Un des intérêts du SRADDET est de pouvoir intégrer différents schémas préexistants, notamment les SRCE (schéma régional de cohérence écologique) et SRCAE (schéma régional climat, air & énergie), ou encore le Plan déchets et ce faisant de porter une vision complètement transversale ; ce qui permettra de moins être dans la segmentation des approches. Les sols pourront être appréhendés comme un tout, avec leurs différents usages, utilités & bénéfices pour la biodiversité, l’agriculture, l’urbanisme, …
Il est positif de constater l’appropriation par les élus, les habitants de ces enjeux. Plusieurs communes envisagent de travailler sur la réimplantation de vignes ! Les élus locaux ne plantent plus les mêmes arbres qu’il y a 10 ans parce que l’impact du changement climatique est compris.

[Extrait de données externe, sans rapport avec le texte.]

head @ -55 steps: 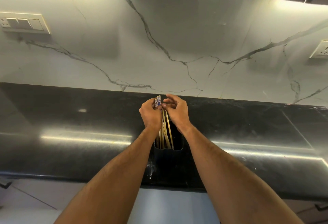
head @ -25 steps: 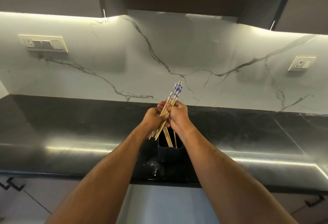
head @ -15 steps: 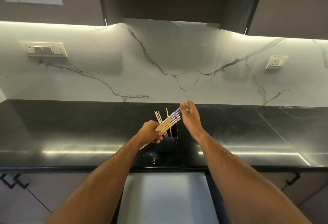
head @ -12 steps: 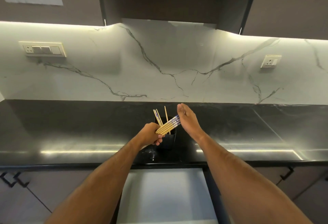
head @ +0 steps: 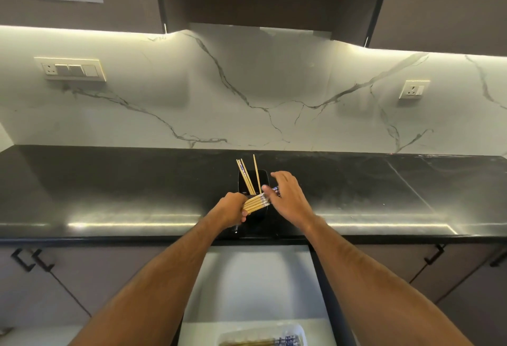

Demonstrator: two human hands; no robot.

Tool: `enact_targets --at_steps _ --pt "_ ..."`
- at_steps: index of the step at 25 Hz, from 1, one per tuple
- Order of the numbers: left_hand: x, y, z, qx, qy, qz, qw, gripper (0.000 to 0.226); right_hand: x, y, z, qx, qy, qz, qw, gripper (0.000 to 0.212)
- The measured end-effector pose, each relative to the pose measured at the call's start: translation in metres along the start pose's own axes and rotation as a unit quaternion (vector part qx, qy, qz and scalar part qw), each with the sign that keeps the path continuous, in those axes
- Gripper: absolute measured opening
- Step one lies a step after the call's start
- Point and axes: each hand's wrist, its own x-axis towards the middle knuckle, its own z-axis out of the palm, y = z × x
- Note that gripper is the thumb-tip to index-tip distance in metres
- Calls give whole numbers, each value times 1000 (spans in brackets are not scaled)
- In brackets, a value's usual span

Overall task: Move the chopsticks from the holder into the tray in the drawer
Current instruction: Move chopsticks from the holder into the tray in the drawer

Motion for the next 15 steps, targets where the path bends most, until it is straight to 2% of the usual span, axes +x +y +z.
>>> enact_targets --at_steps 2,4,6,9,15 --pt "-3 2 10 74 -3 0 997 11 -11 5 3 -143 -63 -119 981 49" --pt "-7 5 23 162 -17 21 987 9 -25 7 12 -229 -145 -153 950 31" --pt "-11 6 45 213 -34 36 976 10 -42 14 27 -267 -197 -118 936 16" --pt "-20 -8 82 237 -53 34 969 14 -66 31 50 -233 -243 -38 941 14" --pt "-45 -45 157 204 -71 27 976 11 -115 73 93 -229 -301 -14 926 10"
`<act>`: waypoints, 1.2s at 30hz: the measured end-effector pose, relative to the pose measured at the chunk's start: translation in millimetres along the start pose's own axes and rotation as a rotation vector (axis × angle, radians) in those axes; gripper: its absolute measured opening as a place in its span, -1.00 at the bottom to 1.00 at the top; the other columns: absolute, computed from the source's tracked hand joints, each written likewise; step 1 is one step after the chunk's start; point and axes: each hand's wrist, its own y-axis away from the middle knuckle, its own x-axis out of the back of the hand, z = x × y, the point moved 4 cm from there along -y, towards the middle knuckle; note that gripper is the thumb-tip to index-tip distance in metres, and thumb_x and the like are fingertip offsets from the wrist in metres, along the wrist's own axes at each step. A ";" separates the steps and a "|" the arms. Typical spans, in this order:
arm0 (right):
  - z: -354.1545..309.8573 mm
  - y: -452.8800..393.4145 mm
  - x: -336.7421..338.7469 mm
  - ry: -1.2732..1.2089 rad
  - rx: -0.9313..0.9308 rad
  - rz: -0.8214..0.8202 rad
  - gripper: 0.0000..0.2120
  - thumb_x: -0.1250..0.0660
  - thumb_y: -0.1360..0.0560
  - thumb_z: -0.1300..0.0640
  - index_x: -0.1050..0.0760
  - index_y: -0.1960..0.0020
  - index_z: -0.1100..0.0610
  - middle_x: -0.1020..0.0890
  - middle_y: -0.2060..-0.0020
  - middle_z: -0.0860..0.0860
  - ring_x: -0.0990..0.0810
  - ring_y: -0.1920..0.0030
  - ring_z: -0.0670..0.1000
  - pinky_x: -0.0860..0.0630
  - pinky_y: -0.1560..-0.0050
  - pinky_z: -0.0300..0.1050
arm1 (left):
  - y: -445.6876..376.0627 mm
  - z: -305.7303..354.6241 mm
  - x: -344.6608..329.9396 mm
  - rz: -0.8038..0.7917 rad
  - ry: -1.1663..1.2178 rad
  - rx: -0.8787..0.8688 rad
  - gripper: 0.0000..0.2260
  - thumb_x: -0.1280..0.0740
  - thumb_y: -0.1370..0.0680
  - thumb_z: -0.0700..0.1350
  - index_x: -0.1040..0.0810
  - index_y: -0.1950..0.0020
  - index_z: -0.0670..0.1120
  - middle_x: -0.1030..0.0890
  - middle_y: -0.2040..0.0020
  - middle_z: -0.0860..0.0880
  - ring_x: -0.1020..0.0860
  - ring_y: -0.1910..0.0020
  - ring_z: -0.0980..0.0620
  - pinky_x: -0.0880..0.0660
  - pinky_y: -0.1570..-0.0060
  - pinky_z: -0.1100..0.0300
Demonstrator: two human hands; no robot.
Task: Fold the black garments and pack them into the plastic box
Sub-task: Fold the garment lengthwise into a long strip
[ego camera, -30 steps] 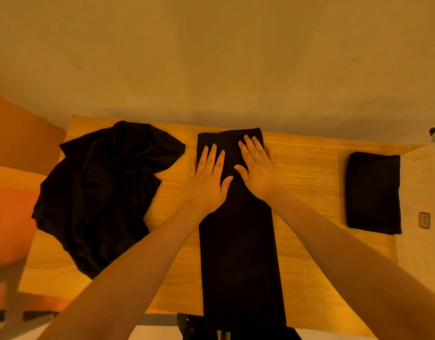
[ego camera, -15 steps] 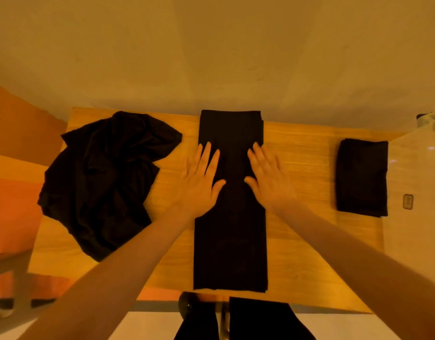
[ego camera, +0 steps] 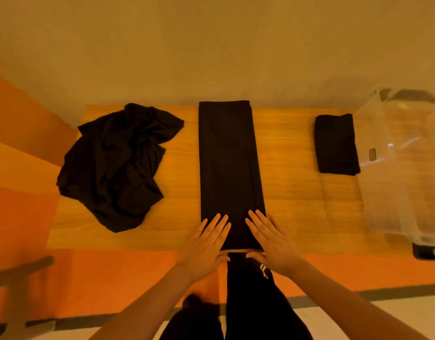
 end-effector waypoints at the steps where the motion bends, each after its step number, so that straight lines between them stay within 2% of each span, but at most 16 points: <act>1: -0.1 3.5 -2.4 0.012 -0.003 0.004 -0.29 0.10 -0.52 -0.34 -0.06 -0.46 0.14 -0.22 -0.43 0.09 0.15 -0.51 0.03 0.10 -0.44 0.00 | 1.6 0.2 -0.1 0.023 -0.010 -0.026 -0.35 -0.23 -0.44 0.16 -0.21 -0.42 -0.16 -0.42 -0.37 -0.12 -0.27 -0.41 -0.07 -0.25 -0.31 -0.05; 3: -3.2 7.7 -7.4 0.047 -0.005 0.008 -0.26 -0.05 -0.47 -0.31 -0.02 -0.46 0.14 -0.30 -0.41 0.12 0.21 -0.50 0.02 0.10 -0.44 0.02 | 4.5 -0.3 -1.5 0.048 -0.009 -0.059 -0.24 -0.48 -0.29 -0.07 -0.25 -0.41 -0.18 -0.44 -0.35 -0.13 -0.32 -0.38 -0.07 -0.27 -0.29 -0.03; 5: -8.4 11.1 -11.2 0.060 0.007 0.042 -0.17 -0.35 -0.37 -0.21 -0.07 -0.44 0.15 -0.39 -0.37 0.12 0.12 -0.51 0.04 0.10 -0.43 0.04 | 8.8 0.1 -4.0 0.052 -0.011 -0.070 -0.22 -0.53 -0.19 -0.21 -0.31 -0.36 -0.16 -0.48 -0.32 -0.12 -0.33 -0.36 -0.05 -0.31 -0.27 0.01; 7: -15.7 16.1 -11.3 0.054 0.004 0.049 -0.08 -0.56 -0.18 -0.09 -0.23 -0.39 0.15 -0.47 -0.31 0.11 -0.20 -0.45 0.08 0.07 -0.41 0.07 | 13.3 3.4 0.1 0.043 -0.029 -0.091 -0.26 -0.54 -0.18 -0.24 -0.40 -0.34 -0.14 -0.49 -0.31 -0.10 -0.40 -0.33 -0.05 -0.33 -0.26 0.04; 9: -22.9 21.7 -10.1 0.103 0.015 0.124 -0.16 -0.62 -0.09 0.03 -0.41 -0.31 0.15 -0.53 -0.25 0.10 -0.46 -0.30 0.09 0.04 -0.39 0.09 | 18.9 5.3 5.8 0.077 -0.039 -0.119 -0.33 -0.49 -0.27 -0.25 -0.41 -0.36 -0.11 -0.41 -0.37 -0.08 -0.38 -0.36 -0.03 -0.27 -0.32 0.07; 10: -25.7 24.0 -10.1 0.121 0.030 0.176 -0.21 -0.62 -0.06 0.07 -0.49 -0.26 0.13 -0.56 -0.21 0.09 -0.51 -0.25 0.08 0.03 -0.38 0.08 | 21.4 5.1 5.5 0.083 -0.023 -0.124 -0.38 -0.47 -0.29 -0.28 -0.43 -0.34 -0.10 -0.40 -0.37 -0.07 -0.39 -0.35 -0.01 -0.28 -0.32 0.08; 12: -29.0 28.7 -8.8 0.091 0.033 0.232 -0.29 -0.64 -0.01 0.10 -0.58 -0.16 0.09 -0.61 -0.15 0.05 -0.56 -0.19 0.04 -0.03 -0.38 0.05 | 26.6 4.6 12.6 0.142 0.077 -0.124 -0.50 -0.44 -0.24 -0.34 -0.60 -0.16 -0.07 -0.59 -0.19 -0.06 -0.55 -0.19 0.03 -0.48 -0.14 0.13; 14: -31.6 32.2 -0.5 -0.042 0.017 0.248 -0.37 -0.65 0.01 0.16 -0.62 -0.06 0.04 -0.65 -0.07 -0.01 -0.61 -0.11 -0.02 -0.30 -0.32 0.03 | 33.0 -0.2 25.5 0.125 0.315 -0.025 -0.58 -0.32 -0.32 -0.38 -0.61 -0.13 -0.08 -0.61 -0.16 -0.04 -0.57 -0.16 0.03 -0.51 -0.11 0.17; 16: -33.8 35.5 15.2 -0.301 -0.033 0.232 -0.57 -0.56 -0.19 0.29 -0.62 -0.04 0.08 -0.68 0.03 0.00 -0.64 -0.02 0.02 -0.55 -0.07 -0.04 | 38.0 -8.5 35.9 -0.028 0.599 0.155 -0.67 -0.22 -0.51 -0.32 -0.55 -0.22 -0.08 -0.58 -0.18 -0.01 -0.54 -0.16 0.04 -0.44 -0.16 0.18; 19: -31.0 37.1 39.5 -0.678 -0.209 0.087 -0.81 -0.31 -0.50 0.25 -0.59 -0.06 0.08 -0.61 0.18 -0.06 -0.59 0.15 -0.11 -0.45 0.18 -0.37 | 38.8 -17.9 64.0 -0.099 0.856 0.262 -0.90 -0.30 -0.54 -0.15 -0.61 0.03 -0.06 -0.58 0.21 0.10 -0.55 0.22 0.14 -0.52 0.10 0.15; 21: -26.5 32.0 56.3 -0.850 -0.268 0.109 -0.87 -0.32 -0.50 0.19 -0.57 -0.02 0.05 -0.57 0.25 -0.14 -0.55 0.25 -0.22 -0.46 0.22 -0.39 | 32.9 -32.2 85.1 -0.060 0.938 0.309 -0.93 -0.33 -0.53 -0.12 -0.57 0.14 0.02 -0.56 0.26 0.12 -0.53 0.25 0.18 -0.53 0.13 0.16; 23: -18.8 23.0 76.2 -1.038 -0.316 0.170 -0.87 -0.32 -0.50 0.20 -0.55 -0.03 0.09 -0.59 0.21 -0.10 -0.57 0.19 -0.20 -0.52 0.18 -0.35 | 23.3 -49.4 102.6 -0.021 0.904 0.364 -0.92 -0.32 -0.53 -0.05 -0.56 0.15 0.10 -0.57 0.25 0.16 -0.53 0.24 0.22 -0.50 0.15 0.31; 26: -7.2 5.3 107.8 -1.249 -0.311 0.238 -0.85 -0.24 -0.55 0.23 -0.51 0.01 0.02 -0.60 0.13 -0.11 -0.59 0.11 -0.18 -0.50 0.18 -0.40 | -0.2 -64.8 127.7 0.015 1.039 0.411 -0.88 -0.29 -0.55 -0.09 -0.58 0.13 0.08 -0.62 0.15 0.06 -0.58 0.15 0.15 -0.52 0.09 0.29; 29: 8.2 -20.7 132.4 -1.332 -0.316 0.248 -0.80 -0.20 -0.56 0.24 -0.50 0.07 -0.03 -0.60 0.16 -0.14 -0.60 0.17 -0.26 -0.46 0.26 -0.45 | -33.5 -81.3 140.0 0.069 1.022 0.470 -0.84 -0.28 -0.56 -0.11 -0.59 -0.09 -0.07 -0.63 0.03 -0.11 -0.59 0.04 -0.03 -0.52 -0.01 0.11; 31: 20.5 -42.3 141.4 -1.367 -0.351 0.241 -0.81 -0.20 -0.57 0.21 -0.50 0.08 -0.04 -0.59 0.17 -0.14 -0.59 0.16 -0.20 -0.46 0.30 -0.45 | -54.6 -95.3 141.0 0.098 0.951 0.487 -0.77 -0.26 -0.57 -0.07 -0.57 -0.17 -0.07 -0.63 -0.02 -0.07 -0.59 0.00 -0.01 -0.52 -0.04 0.05; 36: 57.5 -102.1 136.9 -1.428 -0.441 0.170 -0.87 -0.20 -0.58 0.11 -0.52 0.07 -0.01 -0.62 0.09 -0.03 -0.59 0.05 -0.05 -0.54 0.04 -0.15 | -109.2 -130.5 128.6 0.071 0.870 0.548 -0.77 -0.18 -0.59 0.01 -0.56 -0.15 0.03 -0.60 -0.08 0.07 -0.54 -0.09 0.07 -0.49 -0.12 0.10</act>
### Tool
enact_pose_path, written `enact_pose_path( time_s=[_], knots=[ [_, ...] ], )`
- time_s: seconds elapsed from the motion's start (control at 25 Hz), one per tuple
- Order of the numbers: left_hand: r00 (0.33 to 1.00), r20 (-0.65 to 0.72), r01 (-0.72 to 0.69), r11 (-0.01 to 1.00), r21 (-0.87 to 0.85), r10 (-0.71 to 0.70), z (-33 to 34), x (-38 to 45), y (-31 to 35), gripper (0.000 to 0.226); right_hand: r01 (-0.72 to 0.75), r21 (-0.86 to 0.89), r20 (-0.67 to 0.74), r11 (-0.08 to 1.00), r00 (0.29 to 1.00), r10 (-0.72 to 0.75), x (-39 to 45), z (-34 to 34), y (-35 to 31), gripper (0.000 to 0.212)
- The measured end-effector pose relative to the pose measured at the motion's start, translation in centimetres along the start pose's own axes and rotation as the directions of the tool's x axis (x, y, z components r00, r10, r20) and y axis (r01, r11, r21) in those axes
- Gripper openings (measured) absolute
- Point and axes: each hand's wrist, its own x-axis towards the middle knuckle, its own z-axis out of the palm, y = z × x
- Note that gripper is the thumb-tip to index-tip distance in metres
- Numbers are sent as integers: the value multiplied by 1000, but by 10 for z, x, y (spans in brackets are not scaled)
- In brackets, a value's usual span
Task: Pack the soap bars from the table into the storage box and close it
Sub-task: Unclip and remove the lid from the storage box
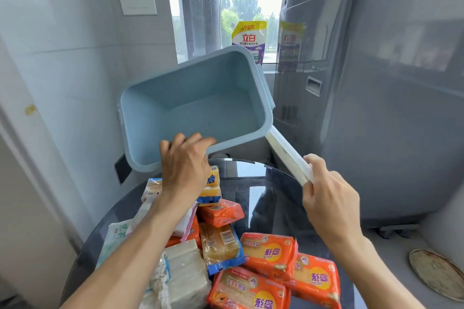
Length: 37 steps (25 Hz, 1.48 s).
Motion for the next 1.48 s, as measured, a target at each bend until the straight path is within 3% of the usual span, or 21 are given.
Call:
enact_pose_path(
  time_s=[0.08,0.2,0.28,0.44,0.56,0.72,0.84,0.96,1.04,1.08,1.12,1.2,1.28,1.4,1.48],
  knots=[
    [1000,-11,12,1000,3,-12,-1,2,-5,39,11,-65,-45,998,999,-14,3,6,17,45],
    [1000,-5,11,1000,-7,-11,-3,4,-4,39,-16,14,200,1000,980,13,-5,24,50,41],
    [1000,13,-14,1000,-20,14,-2,4,-2,39,-16,167,389,986,920,-51,-20,36,70,35],
    [996,51,-73,997,-27,74,2,3,3,41,-201,316,685,927,724,-77,-27,38,89,46],
    [990,93,-102,994,-37,106,5,1,9,42,-297,353,791,887,601,-114,-31,38,97,32],
    [979,151,-130,990,-50,136,7,-3,18,42,-352,365,843,862,519,-145,-28,37,91,18],
    [969,175,-163,984,-65,173,3,1,28,31,-255,335,822,907,550,-149,-26,27,75,18],
    [947,200,-236,966,-101,253,-3,15,42,24,-99,388,681,917,700,-213,7,-23,52,26],
    [909,279,-285,951,-124,309,1,26,55,22,-99,614,444,783,864,-239,33,-68,35,24],
    [882,345,-281,946,-164,322,5,32,62,19,-68,704,275,707,944,-184,42,-83,30,25],
    [844,420,-262,940,-219,333,9,37,70,15,-16,711,119,704,988,-98,44,-91,29,25],
    [777,514,-238,926,-294,363,18,41,84,14,73,503,-96,862,995,-28,41,-88,23,25],
    [757,515,-287,913,-290,402,27,30,89,15,157,307,-57,939,988,-146,29,-66,16,18],
    [742,493,-364,891,-273,454,41,8,85,24,183,291,265,939,928,-263,27,-43,22,20],
    [731,500,-344,884,-316,463,43,1,80,16,202,219,398,955,875,-276,27,-36,26,27]
  ],
)
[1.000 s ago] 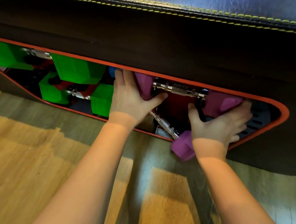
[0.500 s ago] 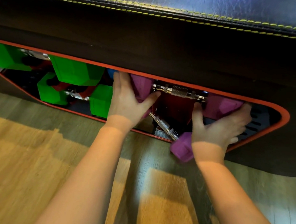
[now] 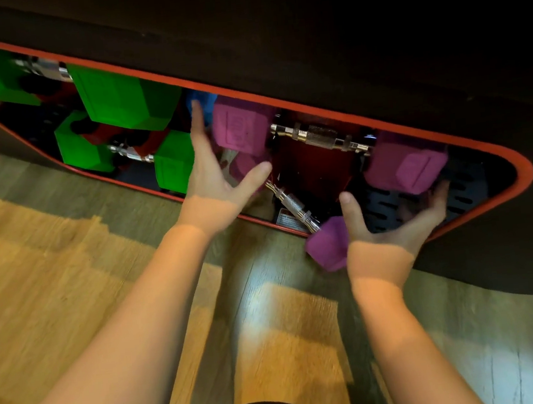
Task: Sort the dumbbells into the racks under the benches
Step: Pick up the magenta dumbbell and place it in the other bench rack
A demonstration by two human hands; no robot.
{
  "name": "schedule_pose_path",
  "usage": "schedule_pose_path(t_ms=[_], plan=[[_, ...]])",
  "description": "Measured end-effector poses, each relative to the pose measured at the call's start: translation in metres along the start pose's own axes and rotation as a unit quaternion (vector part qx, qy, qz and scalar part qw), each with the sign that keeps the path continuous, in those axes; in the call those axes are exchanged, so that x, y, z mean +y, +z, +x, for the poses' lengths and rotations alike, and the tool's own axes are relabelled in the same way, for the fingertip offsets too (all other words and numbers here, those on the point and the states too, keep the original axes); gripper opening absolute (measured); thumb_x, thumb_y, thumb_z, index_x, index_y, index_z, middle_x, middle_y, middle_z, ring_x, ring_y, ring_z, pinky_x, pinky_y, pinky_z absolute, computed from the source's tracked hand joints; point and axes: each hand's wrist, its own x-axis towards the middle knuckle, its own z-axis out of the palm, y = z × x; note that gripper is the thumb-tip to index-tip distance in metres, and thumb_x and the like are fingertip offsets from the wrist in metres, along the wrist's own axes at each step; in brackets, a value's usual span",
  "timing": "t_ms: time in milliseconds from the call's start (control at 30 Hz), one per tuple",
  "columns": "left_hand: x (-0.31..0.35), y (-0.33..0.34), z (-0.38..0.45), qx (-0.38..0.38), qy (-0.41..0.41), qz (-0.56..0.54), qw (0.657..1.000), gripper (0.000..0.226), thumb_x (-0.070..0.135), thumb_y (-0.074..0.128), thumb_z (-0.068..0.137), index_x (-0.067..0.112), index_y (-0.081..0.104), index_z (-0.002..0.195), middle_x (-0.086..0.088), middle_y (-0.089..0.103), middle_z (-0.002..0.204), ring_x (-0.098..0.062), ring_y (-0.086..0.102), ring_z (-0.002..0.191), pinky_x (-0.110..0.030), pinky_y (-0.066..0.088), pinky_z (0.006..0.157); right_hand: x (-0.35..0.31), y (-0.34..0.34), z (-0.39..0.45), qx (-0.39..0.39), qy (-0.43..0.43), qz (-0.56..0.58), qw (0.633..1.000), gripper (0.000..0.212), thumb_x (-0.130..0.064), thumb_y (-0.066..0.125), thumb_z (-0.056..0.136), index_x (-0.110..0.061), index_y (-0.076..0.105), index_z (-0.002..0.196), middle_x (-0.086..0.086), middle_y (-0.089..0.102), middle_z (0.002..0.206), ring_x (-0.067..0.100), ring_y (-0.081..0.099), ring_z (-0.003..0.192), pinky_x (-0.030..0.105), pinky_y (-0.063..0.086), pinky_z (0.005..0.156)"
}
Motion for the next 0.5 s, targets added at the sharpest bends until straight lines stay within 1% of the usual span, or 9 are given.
schedule_pose_path(t_ms=[33, 100, 167, 233, 267, 333, 400, 433, 500], plan=[[-0.006, 0.0, -0.004, -0.01, -0.012, -0.004, 1.0, 0.12, 0.059, 0.075, 0.073, 0.026, -0.01, 0.152, 0.008, 0.019, 0.158, 0.003, 0.022, 0.142, -0.013, 0.021, 0.113, 0.006, 0.0, -0.007, 0.006, 0.017, -0.008, 1.0, 0.11, -0.04, 0.086, 0.067, -0.008, 0.021, 0.15, 0.0, 0.029, 0.148, 0.013, 0.03, 0.14, 0.038, 0.029, 0.116], [-0.015, 0.002, -0.011, -0.031, -0.035, 0.003, 0.999, 0.128, 0.06, 0.08, 0.067, 0.027, -0.009, 0.152, 0.005, 0.017, 0.159, -0.002, 0.022, 0.143, -0.021, 0.024, 0.115, 0.022, 0.003, -0.023, 0.012, 0.066, -0.067, 0.995, 0.107, -0.041, 0.087, 0.063, -0.008, 0.03, 0.147, 0.008, 0.037, 0.14, 0.024, 0.037, 0.133, 0.046, 0.034, 0.111], [-0.025, 0.009, -0.017, -0.074, -0.038, 0.048, 0.995, 0.128, 0.058, 0.083, 0.064, 0.02, -0.001, 0.153, -0.002, 0.02, 0.156, -0.011, 0.025, 0.143, -0.036, 0.027, 0.117, 0.04, 0.003, -0.038, -0.025, 0.12, -0.145, 0.982, 0.106, -0.044, 0.087, 0.06, -0.011, 0.033, 0.145, 0.016, 0.039, 0.137, 0.034, 0.039, 0.128, 0.048, 0.034, 0.107], [-0.034, 0.019, -0.021, -0.115, -0.023, 0.136, 0.984, 0.121, 0.048, 0.083, 0.066, 0.016, 0.005, 0.152, -0.01, 0.023, 0.153, -0.021, 0.025, 0.142, -0.043, 0.025, 0.117, 0.057, 0.004, -0.047, -0.078, 0.182, -0.168, 0.966, 0.109, -0.045, 0.086, 0.059, -0.017, 0.027, 0.146, 0.016, 0.037, 0.137, 0.034, 0.043, 0.122, 0.044, 0.037, 0.101], [-0.039, 0.024, -0.021, -0.126, -0.022, 0.175, 0.976, 0.119, 0.042, 0.083, 0.066, 0.014, 0.005, 0.152, -0.012, 0.024, 0.152, -0.026, 0.025, 0.141, -0.044, 0.024, 0.117, 0.062, 0.007, -0.049, -0.1, 0.209, -0.144, 0.962, 0.109, -0.042, 0.088, 0.06, -0.019, 0.024, 0.147, 0.013, 0.041, 0.134, 0.029, 0.048, 0.114, 0.039, 0.04, 0.096], [-0.046, 0.031, -0.014, -0.118, -0.037, 0.208, 0.97, 0.114, 0.03, 0.083, 0.068, 0.008, 0.01, 0.152, -0.017, 0.024, 0.151, -0.032, 0.024, 0.141, -0.044, 0.023, 0.117, 0.07, 0.017, -0.047, -0.124, 0.249, -0.037, 0.96, 0.106, -0.025, 0.09, 0.063, -0.018, 0.024, 0.145, 0.001, 0.054, 0.114, 0.017, 0.055, 0.094, 0.024, 0.047, 0.08], [-0.05, 0.036, -0.004, -0.107, -0.049, 0.188, 0.975, 0.102, 0.021, 0.082, 0.069, 0.004, 0.02, 0.148, -0.019, 0.031, 0.146, -0.033, 0.032, 0.137, -0.041, 0.027, 0.115, 0.079, 0.027, -0.044, -0.119, 0.267, 0.041, 0.956, 0.1, -0.011, 0.088, 0.065, -0.017, 0.025, 0.142, 0.003, 0.057, 0.11, 0.01, 0.061, 0.084, 0.014, 0.051, 0.067], [-0.052, 0.038, 0.002, -0.106, -0.052, 0.17, 0.978, 0.094, 0.019, 0.081, 0.07, 0.004, 0.026, 0.145, -0.018, 0.038, 0.14, -0.032, 0.04, 0.131, -0.038, 0.032, 0.111, 0.083, 0.03, -0.044, -0.11, 0.273, 0.061, 0.954, 0.099, -0.01, 0.088, 0.065, -0.019, 0.025, 0.141, 0.005, 0.056, 0.114, 0.007, 0.061, 0.084, 0.017, 0.054, 0.067], [-0.055, 0.038, 0.009, -0.108, -0.056, 0.156, 0.98, 0.083, 0.019, 0.08, 0.07, 0.007, 0.034, 0.139, -0.016, 0.048, 0.128, -0.03, 0.051, 0.117, -0.033, 0.039, 0.101, 0.087, 0.031, -0.046, -0.098, 0.289, 0.098, 0.947, 0.097, -0.01, 0.087, 0.067, -0.027, 0.026, 0.14, 0.0, 0.054, 0.115, 0.01, 0.065, 0.084, 0.033, 0.06, 0.069]])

La difficulté réside aussi dans la diversité des situations locales : A moins d’1h de distance, deux communes peuvent connaître une pluviométrie très différente. Alors comment créer du lien pour avoir une politique globale au niveau de la Région ? La résilience c’est donc aujourd’hui d’accepter ce qui existe et ce qui va arriver et faire en sorte de le positiver. C’est tout l’environnement, au sens large, qui change. Le foncier, c’est du développement économique, de l’agriculture, de la biodiversité, du tourisme, … Comment faire en sorte que tout ce biotope se retrouve pour avoir à la fois une industrie dure, une agriculture de qualité & raisonnée ainsi qu’une biodiversité qui favorise le tourisme fluvial qui explose aujourd’hui sur les territoires ? Tout cela n’est pas incompatible. On en revient à l’enjeu de complémentarité : industries, agricultures, biodiversité peuvent vivre ensembles sur un territoire ; c’est le rôle du SRADDET. C’est une forme de vivre ensemble.
Planifier pour innover & expérimenter
Le SRADDET aura pour ambition de fixer de grands objectifs de réduction des émissions de gaz à effet de serre domaine d’activités par domaine d’activités, préexistants dans le SRCAE. Le positionnement de la Région est d’ores et déjà d’accompagner les acteurs dans leur déclinaison en actions, en proposant un certain nombre d’outils. A titre d’exemples, trois appels à manifestation d’intérêt ont été lancés en juillet dernier :
- « Territoires 100% énergies renouvelables » pour accompagner des stratégies locales visant l’autonomie énergétique à l’horizon 2040,
- « Territoires durables 2030 » pour accompagner des stratégies de développement durable multidimensionnelles afin que les territoires s’emparent des thématiques de biodiversité, d’eau, d’économie circulaire, d’agriculture, de développement économique, …
- Un troisième AMI sur les plantations de haies.
C’est l’objet initial de l’IRD2 de donner aux décideurs locaux (élus, associations, écoles, entreprises) l’opportunité d’une prise de recul, pour changer de regard. Cette évolution est réelle concernant l’agriculture qui a longtemps été perçue comme l’une des causes du dérèglement climatique. Avec le dispositif 4 pour 1000 sur la séquestration du carbone dans les sols, l’agriculteur redevient un élément de la solution. L’IRD2 intervient pour cela, faire changer les regards, avec l’appui de chercheurs. L’institut travaille également sur la valeur de la biodiversité, perçue encore comme une contrainte réglementaire, pour mettre en évidence les services écosystémiques qu’elle rend : toutes nos activités économiques s’appuient à un moment ou à un autre sur la biodiversité. Elle doit être comprise comme une opportunité, et non une contrainte.